そういえばと思い出したシンジは、殆ど膝に着くくらいまで大きく頭を下げほぼ裸にしてしまった少女達に改めて謝罪した。

「本当にもう良いわよ。それより何か着るもの貸してくださらないかしら?」

あまりに勢い良く頭を下げるシンジに、毒気を抜かれたのか、つい吹き出してしまった少女だった。
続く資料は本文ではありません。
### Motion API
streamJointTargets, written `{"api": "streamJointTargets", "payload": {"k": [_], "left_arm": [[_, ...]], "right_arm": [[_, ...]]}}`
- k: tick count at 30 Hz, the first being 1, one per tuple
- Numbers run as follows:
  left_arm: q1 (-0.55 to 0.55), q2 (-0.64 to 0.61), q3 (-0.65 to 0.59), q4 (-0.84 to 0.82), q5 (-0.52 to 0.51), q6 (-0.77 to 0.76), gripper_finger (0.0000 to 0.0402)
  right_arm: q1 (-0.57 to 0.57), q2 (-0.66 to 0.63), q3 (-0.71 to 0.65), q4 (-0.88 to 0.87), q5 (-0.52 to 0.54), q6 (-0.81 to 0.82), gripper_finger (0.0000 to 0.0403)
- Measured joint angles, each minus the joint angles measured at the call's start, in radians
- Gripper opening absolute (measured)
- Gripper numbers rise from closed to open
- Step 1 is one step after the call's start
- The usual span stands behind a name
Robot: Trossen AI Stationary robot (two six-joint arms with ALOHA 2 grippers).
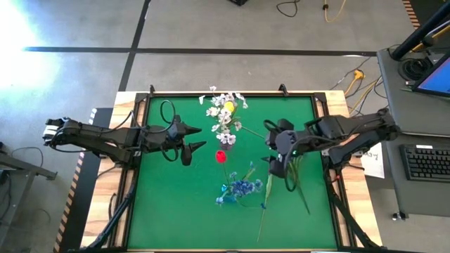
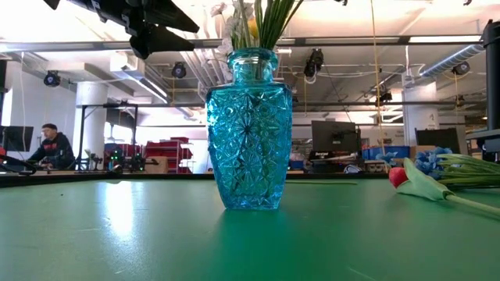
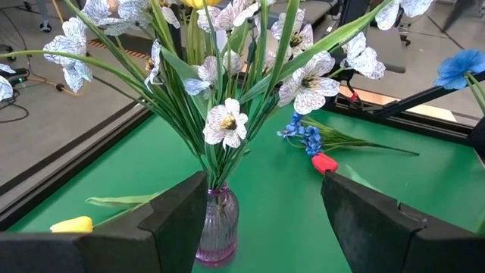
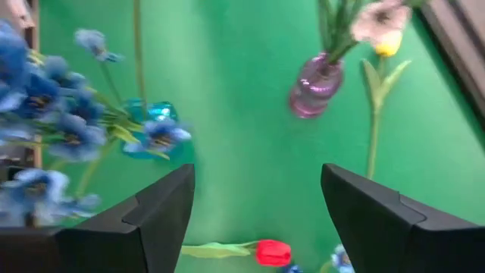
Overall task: Sort flowers into vase by color
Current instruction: Put the yellow flower into the violet vase
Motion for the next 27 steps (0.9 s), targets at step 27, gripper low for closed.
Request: {"api": "streamJointTargets", "payload": {"k": [27], "left_arm": [[0.000,-0.075,0.000,-0.068,0.000,0.019,0.0247]], "right_arm": [[-0.474,-0.147,-0.756,0.803,-0.104,-0.293,0.0253]]}}
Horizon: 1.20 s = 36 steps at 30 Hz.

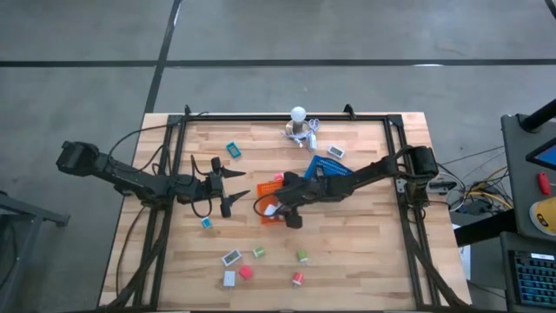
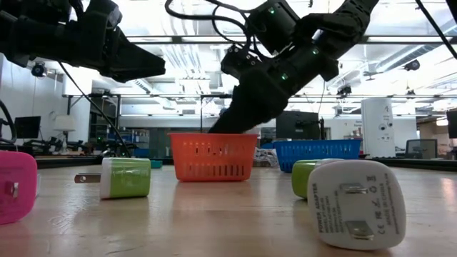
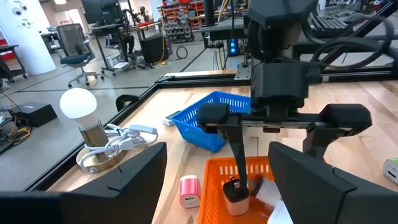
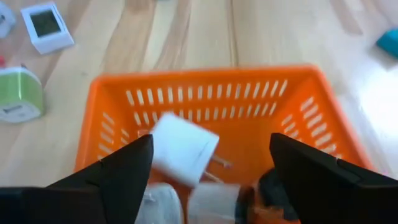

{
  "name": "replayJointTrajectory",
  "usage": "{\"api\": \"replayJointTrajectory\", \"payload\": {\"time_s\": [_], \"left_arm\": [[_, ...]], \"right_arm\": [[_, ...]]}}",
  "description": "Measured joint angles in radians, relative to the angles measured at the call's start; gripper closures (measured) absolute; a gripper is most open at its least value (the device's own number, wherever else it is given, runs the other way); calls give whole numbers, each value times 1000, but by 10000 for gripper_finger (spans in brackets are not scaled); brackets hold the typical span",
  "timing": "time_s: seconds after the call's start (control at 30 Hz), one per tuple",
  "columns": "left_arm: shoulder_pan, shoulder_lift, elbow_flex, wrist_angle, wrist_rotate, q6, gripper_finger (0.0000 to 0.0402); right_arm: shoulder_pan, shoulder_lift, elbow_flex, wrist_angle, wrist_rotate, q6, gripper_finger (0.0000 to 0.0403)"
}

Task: Pick & Place Office items
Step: Put the sky blue digital timer into the blue bin

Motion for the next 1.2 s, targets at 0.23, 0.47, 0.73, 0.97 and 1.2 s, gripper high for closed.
{"api": "replayJointTrajectory", "payload": {"time_s": [0.23,0.47,0.73,0.97,1.2], "left_arm": [[0,0,0,-6,-1,-15,117],[1,-1,-1,-161,-78,-117,117],[2,-1,35,-388,-142,-281,117],[19,4,121,-608,-193,-356,117],[67,85,212,-768,-172,-348,117]], "right_arm": [[22,-18,2,187,4,-59,80],[88,-52,-6,334,7,-201,79],[176,-126,-50,426,13,-293,78],[254,-245,-163,449,149,-363,78],[306,-369,-336,583,168,-331,78]]}}
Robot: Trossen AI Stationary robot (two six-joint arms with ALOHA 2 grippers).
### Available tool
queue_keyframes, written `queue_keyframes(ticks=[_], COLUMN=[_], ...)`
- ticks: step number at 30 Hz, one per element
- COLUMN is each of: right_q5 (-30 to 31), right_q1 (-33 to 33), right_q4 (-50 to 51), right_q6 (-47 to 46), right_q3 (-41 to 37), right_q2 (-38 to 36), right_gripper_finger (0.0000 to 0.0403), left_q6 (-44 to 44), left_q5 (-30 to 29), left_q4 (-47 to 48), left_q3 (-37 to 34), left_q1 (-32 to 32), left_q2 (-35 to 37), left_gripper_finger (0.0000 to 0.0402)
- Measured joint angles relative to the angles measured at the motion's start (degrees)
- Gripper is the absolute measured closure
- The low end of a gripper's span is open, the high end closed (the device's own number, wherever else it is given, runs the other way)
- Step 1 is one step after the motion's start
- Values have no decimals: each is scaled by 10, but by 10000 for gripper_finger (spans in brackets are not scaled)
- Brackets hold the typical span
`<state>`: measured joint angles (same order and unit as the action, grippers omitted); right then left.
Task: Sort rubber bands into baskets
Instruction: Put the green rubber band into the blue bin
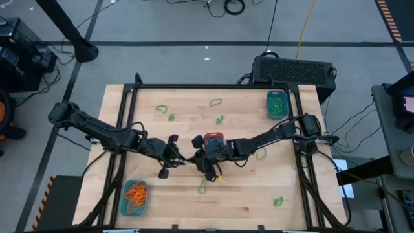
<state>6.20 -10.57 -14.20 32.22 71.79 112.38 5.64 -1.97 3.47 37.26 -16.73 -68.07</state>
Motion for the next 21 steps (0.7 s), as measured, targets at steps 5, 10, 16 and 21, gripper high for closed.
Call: queue_keyframes(ticks=[5,10,16,21], right_q5=[23,93,106,101], right_q1=[0,2,37,104], right_q4=[55,158,347,519], right_q6=[-4,-55,-118,-169], right_q3=[0,0,0,-1], right_q2=[-13,-49,-115,-166], right_gripper_finger=[401,402,402,402], left_q6=[1,30,31,42], left_q5=[-17,-54,-71,-86], left_q4=[12,55,110,151], left_q3=[0,0,0,0], left_q1=[0,2,13,24], left_q2=[0,0,0,0], left_gripper_finger=[289,256,245,244])
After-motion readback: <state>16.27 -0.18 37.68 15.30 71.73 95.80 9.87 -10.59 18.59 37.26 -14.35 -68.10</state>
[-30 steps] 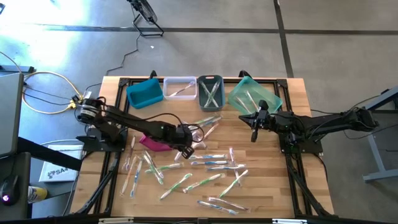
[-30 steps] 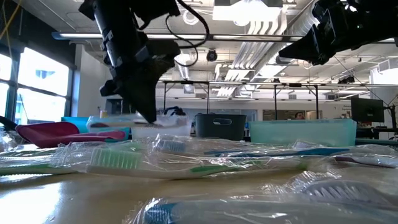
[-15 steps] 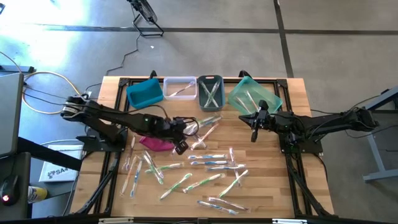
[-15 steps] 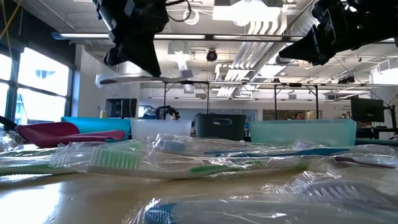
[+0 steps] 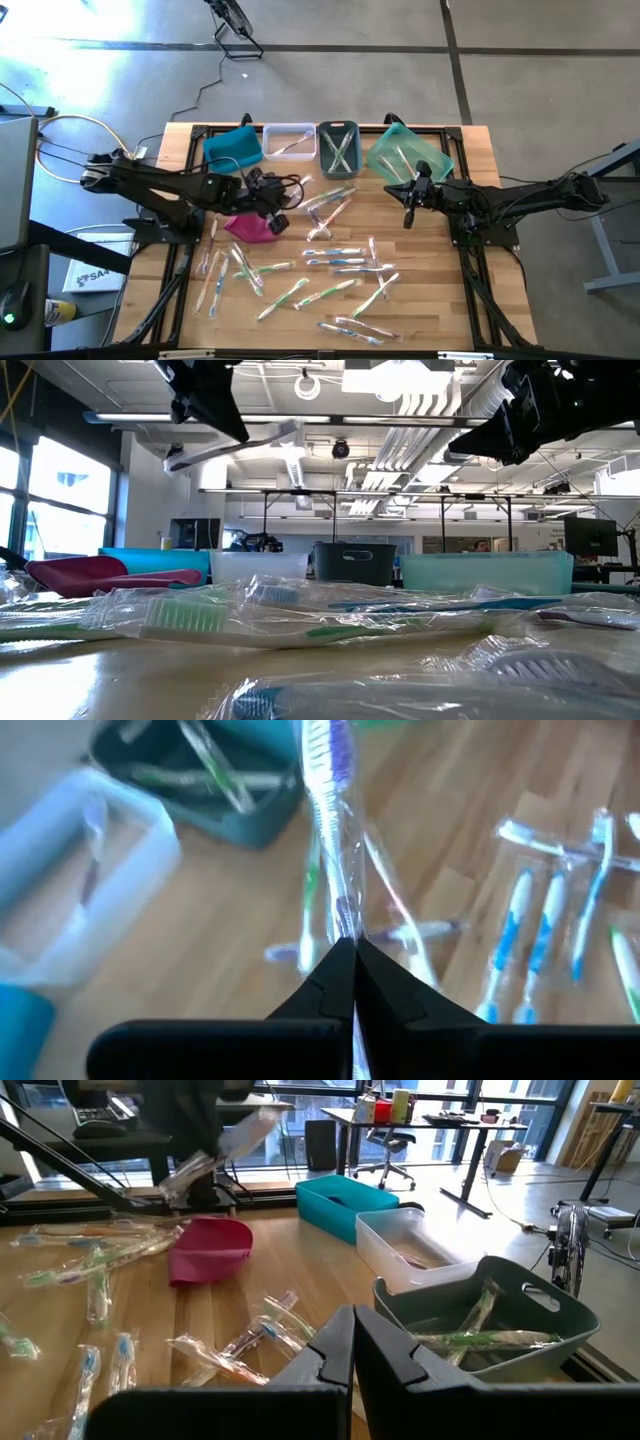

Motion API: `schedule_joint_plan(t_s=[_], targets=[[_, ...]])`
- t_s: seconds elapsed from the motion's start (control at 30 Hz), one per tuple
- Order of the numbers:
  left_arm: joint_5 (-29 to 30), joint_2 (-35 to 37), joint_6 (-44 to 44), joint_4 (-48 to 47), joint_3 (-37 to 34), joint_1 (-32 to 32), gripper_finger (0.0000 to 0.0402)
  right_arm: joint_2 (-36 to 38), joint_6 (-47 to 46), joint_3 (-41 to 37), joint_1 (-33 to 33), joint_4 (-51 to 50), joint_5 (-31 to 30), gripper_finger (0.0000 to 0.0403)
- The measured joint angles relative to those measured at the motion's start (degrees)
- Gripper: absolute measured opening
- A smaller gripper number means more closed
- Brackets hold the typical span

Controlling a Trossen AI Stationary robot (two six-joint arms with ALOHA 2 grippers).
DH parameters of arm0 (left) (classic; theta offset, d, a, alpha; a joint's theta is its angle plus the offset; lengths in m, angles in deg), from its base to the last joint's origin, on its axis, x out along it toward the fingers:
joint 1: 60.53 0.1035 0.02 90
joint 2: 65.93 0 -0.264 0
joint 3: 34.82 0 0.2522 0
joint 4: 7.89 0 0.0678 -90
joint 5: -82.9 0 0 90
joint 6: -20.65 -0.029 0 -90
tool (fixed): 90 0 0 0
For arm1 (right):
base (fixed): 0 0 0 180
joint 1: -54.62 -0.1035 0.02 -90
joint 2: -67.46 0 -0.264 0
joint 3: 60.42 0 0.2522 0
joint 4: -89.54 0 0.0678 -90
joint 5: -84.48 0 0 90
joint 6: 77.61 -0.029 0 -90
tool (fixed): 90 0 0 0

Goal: Pick & Place Toothbrushes
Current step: Put the violet toothbrush into the white bin

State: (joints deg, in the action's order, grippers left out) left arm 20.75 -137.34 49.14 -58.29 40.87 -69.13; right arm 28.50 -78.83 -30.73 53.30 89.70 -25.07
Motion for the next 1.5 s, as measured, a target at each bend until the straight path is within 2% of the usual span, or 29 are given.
schedule_joint_plan(t_s=[0.43,0.7,0.9,1.07,1.17,1.33,1.5], targets=[[15.0,0.1,-15.2,-0.4,2.3,1.3,0.0000,0.0,0.0,0.0,0.0,0.0,0.0,0.0003],[12.4,0.1,-19.9,-0.4,2.3,10.8,0.0000,0.0,0.0,0.0,0.0,0.0,0.0,0.0003],[7.0,0.1,-25.8,-0.4,2.3,19.5,0.0000,0.0,0.1,0.0,0.0,0.0,0.0,0.0003],[6.7,-0.3,-27.1,0.9,2.3,25.2,0.0000,0.0,1.0,0.0,0.0,0.0,0.0,0.0003],[6.3,-0.7,-29.6,4.0,2.3,27.6,0.0000,0.0,1.0,0.0,0.0,0.0,0.0,0.0003],[1.3,-2.0,-37.8,11.1,2.2,30.6,0.0000,0.0,1.0,0.0,0.0,0.0,0.0,0.0003],[-1.2,-4.6,-41.9,13.8,2.1,34.0,0.0000,0.0,1.0,0.0,0.0,0.0,0.0,0.0003]])
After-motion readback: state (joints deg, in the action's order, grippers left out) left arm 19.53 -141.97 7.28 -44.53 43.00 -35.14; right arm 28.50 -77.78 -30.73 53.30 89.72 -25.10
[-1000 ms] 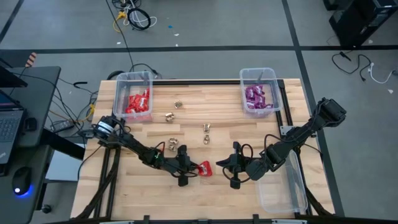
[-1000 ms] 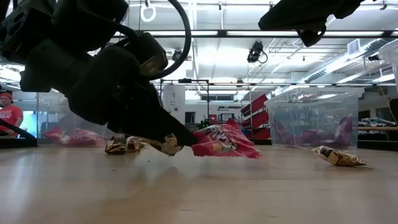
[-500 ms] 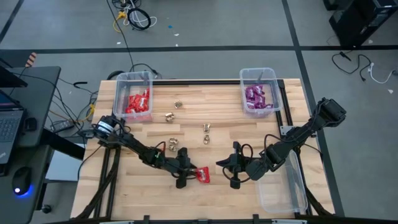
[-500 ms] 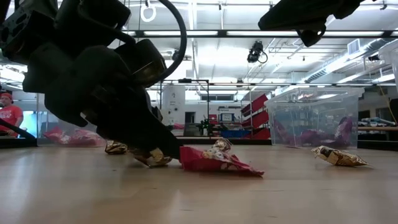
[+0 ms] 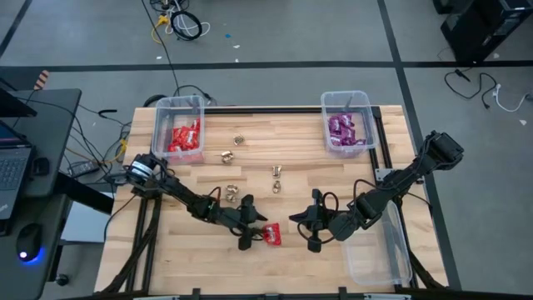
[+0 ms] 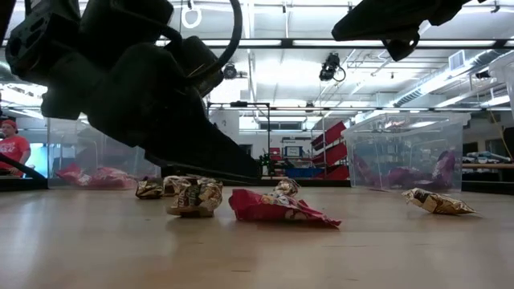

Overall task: Sort candy
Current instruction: Put the red candy into the top left transparent bin

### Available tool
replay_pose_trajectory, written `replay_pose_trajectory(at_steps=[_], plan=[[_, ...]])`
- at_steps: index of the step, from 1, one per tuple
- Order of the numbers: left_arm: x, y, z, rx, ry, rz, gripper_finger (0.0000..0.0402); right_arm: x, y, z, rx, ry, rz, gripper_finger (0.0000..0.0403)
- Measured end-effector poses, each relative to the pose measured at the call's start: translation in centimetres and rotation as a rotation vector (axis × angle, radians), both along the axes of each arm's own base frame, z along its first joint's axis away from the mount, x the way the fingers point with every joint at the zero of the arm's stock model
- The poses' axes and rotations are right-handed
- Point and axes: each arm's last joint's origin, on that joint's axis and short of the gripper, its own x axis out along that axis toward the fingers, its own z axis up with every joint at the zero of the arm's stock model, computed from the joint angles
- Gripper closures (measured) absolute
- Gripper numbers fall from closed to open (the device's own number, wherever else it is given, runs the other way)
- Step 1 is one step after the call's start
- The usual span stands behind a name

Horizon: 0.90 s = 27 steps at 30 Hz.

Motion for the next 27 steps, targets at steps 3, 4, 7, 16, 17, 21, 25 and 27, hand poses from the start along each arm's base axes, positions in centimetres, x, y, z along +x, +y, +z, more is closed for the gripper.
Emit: replay_pose_trajectory(at_steps=[3, 4, 7, 16, 17, 21, 25, 27], plan=[[0.08, 0.22, -0.01, -0.002, 0.002, -0.001, 0.0204, 0.01, -0.01, 0.0, 0.0, 0.0, 0.0, 0.0403], [0.08, 0.25, -0.07, -0.004, 0.009, -0.009, 0.0204, 0.0, -0.01, 0.0, 0.0, 0.0, 0.0, 0.0403], [-0.06, 0.22, -0.36, -0.008, 0.046, -0.041, 0.0204, 0.0, -0.01, 0.0, 0.0, 0.0, 0.0, 0.0403], [-0.09, 0.32, -0.5, 0.024, 0.06, -0.078, 0.0204, 0.1, -0.17, 0.0, -0.001, 0.0, -0.006, 0.0403], [-0.02, 0.4, -0.42, 0.02, 0.051, -0.075, 0.0204, 0.11, -0.19, 0.0, 0.0, 0.0, -0.007, 0.0403], [0.18, 0.45, -0.1, 0.004, 0.017, -0.066, 0.0204, 0.16, -0.29, 0.0, -0.002, 0.0, -0.01, 0.0403], [0.18, 0.48, -0.1, 0.009, 0.016, -0.049, 0.0204, 0.17, -0.29, 0.0, -0.007, 0.001, -0.008, 0.0403], [0.23, 0.65, -0.09, 0.015, 0.013, -0.02, 0.0204, 0.17, -0.29, 0.0, -0.007, 0.001, -0.008, 0.0403]])
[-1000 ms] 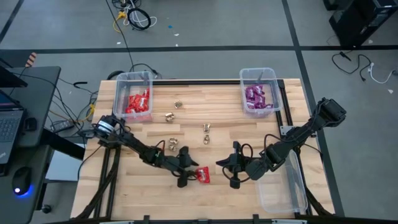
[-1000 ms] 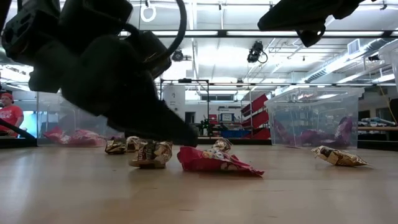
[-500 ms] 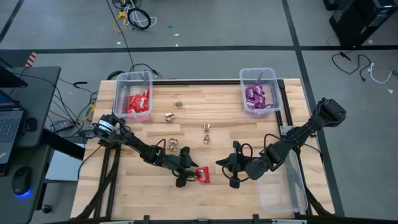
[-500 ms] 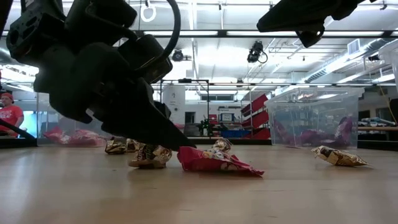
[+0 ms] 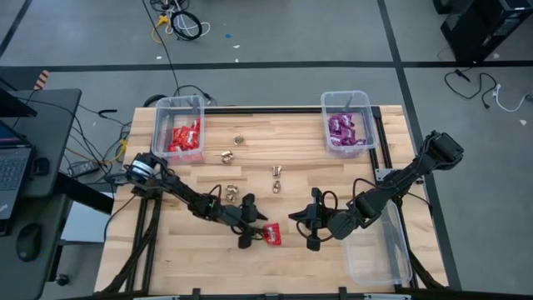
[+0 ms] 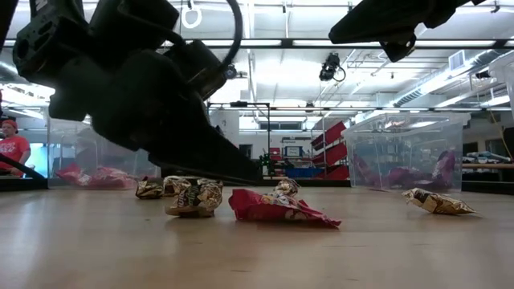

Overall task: Sort candy
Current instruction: Put the red candy into the top left transparent bin

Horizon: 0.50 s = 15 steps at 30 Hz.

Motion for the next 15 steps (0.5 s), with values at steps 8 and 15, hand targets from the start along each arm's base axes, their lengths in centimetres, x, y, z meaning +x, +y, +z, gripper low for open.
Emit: replay_pose_trajectory(at_steps=[8, 15], plan=[[0.35, -0.03, 0.42, -0.01, -0.03, 0.023, 0.0204, 0.0, 0.0, 0.0, -0.007, 0.001, 0.003, 0.0403], [0.87, -0.46, -0.08, -0.015, -0.017, 0.024, 0.0204, -0.01, 0.0, -0.01, -0.01, 0.002, 0.004, 0.0403]])
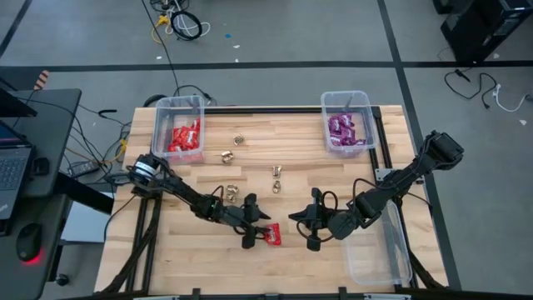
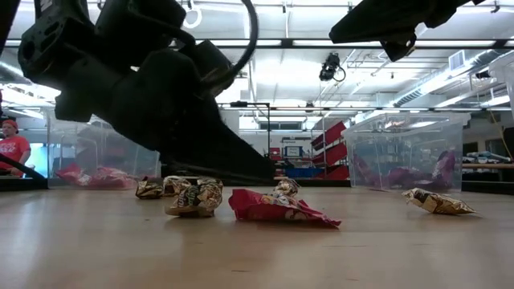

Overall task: Sort candy
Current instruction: Put the red candy into the top left transparent bin

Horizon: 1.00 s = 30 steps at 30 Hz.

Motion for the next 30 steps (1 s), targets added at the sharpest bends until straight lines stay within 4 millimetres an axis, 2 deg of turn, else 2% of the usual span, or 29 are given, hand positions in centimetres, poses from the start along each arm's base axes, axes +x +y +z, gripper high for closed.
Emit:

「ああ、ごめんよ。それじゃあそっちの大きい貴女には私の服を貸してあげるわ。そっちのお嬢さんには、ルアル、服貸してあげて?」
「まあ、良いわよ」

そう言って二人はそれぞれのマジックバックから、予備の服を一式二人に渡してあげた。

「シンジ! あんたはあっち行っていなさい!」

徐に、レアイアから明後日の方向に指差しされて、ここから移動するように言われ、シンジは困惑の表情を見せた。

「どうして?」
「ど、どうしてって、女の子の着替えをマジマジと見る男なんて最低だからね」
「え~、去年くらいまではレアイアだって僕の前で平気で下着になって着替えていたじゃない?」
「レアイアさん! 貴女小さいシンジにまさか変なことしてないでしょうね?」

シンジの言葉にあらぬ疑いを掛けるルアル。
それに、顔を真っ赤にするレアイア。

「ば、馬鹿! そんな事するわけないじゃない! ただ、さすがに10才になったシンジの前では恥ずかしくなっただけよ!」
「つまり、シンジを男として意識し始めたって事ですね?」
「!!・・・・・・うう」

顔を真っ赤にして俯いてしまったレアイアを、勝ち誇ったような目で見るルアルだった。